▶ **Exercise aim**
To answer, print the line containing "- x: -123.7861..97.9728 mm" and each line after it in the listing below, exactly as they stand.

=== Begin Enclosure ===

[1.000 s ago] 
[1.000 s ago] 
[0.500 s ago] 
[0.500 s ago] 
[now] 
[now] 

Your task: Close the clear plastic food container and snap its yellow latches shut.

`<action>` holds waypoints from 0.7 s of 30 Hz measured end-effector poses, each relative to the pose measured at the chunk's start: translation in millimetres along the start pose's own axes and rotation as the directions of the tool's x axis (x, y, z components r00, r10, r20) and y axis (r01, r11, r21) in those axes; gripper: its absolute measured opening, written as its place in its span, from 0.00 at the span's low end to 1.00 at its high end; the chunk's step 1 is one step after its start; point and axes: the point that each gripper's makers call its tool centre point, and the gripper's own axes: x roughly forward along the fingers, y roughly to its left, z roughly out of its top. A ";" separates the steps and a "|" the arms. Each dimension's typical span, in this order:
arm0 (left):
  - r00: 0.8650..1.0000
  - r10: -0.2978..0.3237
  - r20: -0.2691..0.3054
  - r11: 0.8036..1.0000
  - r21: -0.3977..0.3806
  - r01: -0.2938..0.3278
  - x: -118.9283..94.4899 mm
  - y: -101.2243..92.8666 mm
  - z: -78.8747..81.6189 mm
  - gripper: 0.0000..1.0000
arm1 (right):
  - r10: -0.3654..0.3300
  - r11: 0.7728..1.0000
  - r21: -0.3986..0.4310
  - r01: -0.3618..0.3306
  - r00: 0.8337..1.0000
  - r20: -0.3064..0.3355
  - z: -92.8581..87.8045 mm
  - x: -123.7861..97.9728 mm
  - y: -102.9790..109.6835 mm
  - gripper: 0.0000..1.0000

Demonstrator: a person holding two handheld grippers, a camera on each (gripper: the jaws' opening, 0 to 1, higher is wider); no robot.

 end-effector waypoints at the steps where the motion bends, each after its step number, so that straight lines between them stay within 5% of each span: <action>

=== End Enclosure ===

▶ **Solution below**
  - x: -123.7861..97.9728 mm
  - y: -102.9790..109.6835 mm
  - gripper: 0.0000..1.0000

Demonstrator: a person holding two handheld grippers, a camera on each (gripper: the jaws' opening, 0 to 1, higher is wider); no robot.

 end-effector waypoints at the steps where the motion bends, each after its step number, so that straight lines between them stay within 5% of each span: <action>

The answer, as written, is complete.